__BRIEF__
Transcribe the stretch of entries below from the line with "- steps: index" through the line with "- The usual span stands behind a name", exactly and with both ends included; leave out all other lines.

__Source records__
-------------------------

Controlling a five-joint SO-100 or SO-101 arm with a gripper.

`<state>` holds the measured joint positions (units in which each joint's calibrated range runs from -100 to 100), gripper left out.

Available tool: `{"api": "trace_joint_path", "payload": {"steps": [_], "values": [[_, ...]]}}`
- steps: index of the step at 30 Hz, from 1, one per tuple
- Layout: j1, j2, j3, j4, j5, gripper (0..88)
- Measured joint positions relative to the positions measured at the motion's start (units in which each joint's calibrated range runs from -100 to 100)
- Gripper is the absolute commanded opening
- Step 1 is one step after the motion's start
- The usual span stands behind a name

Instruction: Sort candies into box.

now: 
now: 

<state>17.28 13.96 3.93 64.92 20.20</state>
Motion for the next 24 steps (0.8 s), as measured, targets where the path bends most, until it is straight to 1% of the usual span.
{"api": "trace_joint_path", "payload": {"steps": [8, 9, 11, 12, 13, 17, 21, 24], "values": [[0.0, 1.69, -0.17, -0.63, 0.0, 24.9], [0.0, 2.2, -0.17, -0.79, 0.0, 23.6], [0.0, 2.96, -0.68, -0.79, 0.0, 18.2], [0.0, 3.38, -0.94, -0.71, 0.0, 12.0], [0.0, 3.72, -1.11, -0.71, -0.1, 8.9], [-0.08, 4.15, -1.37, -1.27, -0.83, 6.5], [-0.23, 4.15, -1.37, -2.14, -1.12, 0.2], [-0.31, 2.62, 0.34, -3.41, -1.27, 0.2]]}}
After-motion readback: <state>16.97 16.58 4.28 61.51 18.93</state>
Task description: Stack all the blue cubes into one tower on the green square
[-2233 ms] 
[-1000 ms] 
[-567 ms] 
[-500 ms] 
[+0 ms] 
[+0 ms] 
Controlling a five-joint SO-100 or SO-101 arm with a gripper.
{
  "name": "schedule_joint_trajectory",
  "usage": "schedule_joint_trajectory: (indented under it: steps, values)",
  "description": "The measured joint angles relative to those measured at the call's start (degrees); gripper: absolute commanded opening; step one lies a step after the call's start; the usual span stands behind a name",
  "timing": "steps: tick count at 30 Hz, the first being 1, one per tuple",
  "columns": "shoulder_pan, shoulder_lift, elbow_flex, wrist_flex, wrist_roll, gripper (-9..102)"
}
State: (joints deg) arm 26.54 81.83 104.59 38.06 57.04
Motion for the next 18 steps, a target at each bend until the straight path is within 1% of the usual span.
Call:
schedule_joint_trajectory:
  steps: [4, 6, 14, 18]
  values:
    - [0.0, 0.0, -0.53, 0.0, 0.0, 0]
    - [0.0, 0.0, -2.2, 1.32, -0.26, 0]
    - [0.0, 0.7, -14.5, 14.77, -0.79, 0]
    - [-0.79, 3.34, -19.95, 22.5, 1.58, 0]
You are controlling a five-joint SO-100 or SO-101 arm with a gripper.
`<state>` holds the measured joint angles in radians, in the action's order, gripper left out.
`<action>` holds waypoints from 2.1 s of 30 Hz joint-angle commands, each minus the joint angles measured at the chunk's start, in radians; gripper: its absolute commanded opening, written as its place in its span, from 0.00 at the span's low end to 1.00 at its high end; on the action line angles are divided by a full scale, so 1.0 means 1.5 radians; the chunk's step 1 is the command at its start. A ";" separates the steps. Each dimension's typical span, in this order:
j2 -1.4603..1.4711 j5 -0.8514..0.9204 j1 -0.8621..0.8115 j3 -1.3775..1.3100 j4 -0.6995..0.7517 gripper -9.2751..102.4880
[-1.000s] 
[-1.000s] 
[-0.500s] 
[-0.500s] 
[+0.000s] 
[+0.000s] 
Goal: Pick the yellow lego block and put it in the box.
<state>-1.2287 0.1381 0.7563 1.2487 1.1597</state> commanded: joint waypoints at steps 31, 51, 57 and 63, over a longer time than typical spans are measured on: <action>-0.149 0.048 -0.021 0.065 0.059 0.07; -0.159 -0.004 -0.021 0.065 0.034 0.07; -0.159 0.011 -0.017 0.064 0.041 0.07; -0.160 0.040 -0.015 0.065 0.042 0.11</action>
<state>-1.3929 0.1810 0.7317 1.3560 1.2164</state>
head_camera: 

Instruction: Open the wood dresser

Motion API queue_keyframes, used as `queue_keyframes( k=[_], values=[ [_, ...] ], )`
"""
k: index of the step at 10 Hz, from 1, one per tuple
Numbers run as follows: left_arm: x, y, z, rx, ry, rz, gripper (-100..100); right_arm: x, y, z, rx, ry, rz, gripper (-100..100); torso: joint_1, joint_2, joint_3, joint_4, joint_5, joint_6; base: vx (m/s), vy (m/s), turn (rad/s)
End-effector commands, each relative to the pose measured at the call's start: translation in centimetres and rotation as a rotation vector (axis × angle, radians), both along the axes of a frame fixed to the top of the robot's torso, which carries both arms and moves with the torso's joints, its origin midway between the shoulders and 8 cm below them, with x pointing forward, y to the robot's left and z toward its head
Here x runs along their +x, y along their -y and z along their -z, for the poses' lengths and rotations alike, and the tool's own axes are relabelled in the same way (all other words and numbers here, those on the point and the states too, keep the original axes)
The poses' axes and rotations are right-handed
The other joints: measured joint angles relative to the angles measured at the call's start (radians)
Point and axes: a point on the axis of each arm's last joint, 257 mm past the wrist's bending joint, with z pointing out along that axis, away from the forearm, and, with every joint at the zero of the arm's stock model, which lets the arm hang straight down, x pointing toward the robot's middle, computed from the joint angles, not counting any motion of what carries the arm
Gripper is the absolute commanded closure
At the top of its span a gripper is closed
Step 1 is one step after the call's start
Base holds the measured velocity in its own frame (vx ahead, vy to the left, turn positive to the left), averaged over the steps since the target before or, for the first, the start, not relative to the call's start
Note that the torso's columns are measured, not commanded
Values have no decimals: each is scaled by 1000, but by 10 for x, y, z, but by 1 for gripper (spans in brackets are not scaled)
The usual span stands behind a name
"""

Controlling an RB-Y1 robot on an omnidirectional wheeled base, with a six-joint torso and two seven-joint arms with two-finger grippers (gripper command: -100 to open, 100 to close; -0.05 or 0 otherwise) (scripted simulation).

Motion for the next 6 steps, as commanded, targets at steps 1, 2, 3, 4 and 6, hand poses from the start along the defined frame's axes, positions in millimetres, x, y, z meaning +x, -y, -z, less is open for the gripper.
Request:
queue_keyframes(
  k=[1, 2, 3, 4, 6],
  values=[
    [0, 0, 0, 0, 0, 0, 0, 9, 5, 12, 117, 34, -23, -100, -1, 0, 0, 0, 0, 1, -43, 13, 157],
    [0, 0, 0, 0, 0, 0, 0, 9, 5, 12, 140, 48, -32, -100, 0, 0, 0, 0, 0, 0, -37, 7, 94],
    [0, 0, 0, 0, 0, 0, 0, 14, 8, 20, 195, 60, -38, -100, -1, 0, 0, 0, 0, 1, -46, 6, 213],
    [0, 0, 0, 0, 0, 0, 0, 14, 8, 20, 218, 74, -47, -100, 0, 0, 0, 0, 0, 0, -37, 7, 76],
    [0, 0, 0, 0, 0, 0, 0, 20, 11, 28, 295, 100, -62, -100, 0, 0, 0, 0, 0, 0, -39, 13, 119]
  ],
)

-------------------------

__OUTPUT FOR THIS EXERCISE__
- steps: index of the step at 30 Hz, from 1, one per tuple
- Layout: j1, j2, j3, j4, j5, gripper (0..88)
- Measured joint positions relative to the positions measured at the motion's start (units in which each joint's calibrated range runs from -100 to 100)
- Gripper is the absolute commanded opening
- Step 1 is one step after the motion's start
- The usual span stands behind a name

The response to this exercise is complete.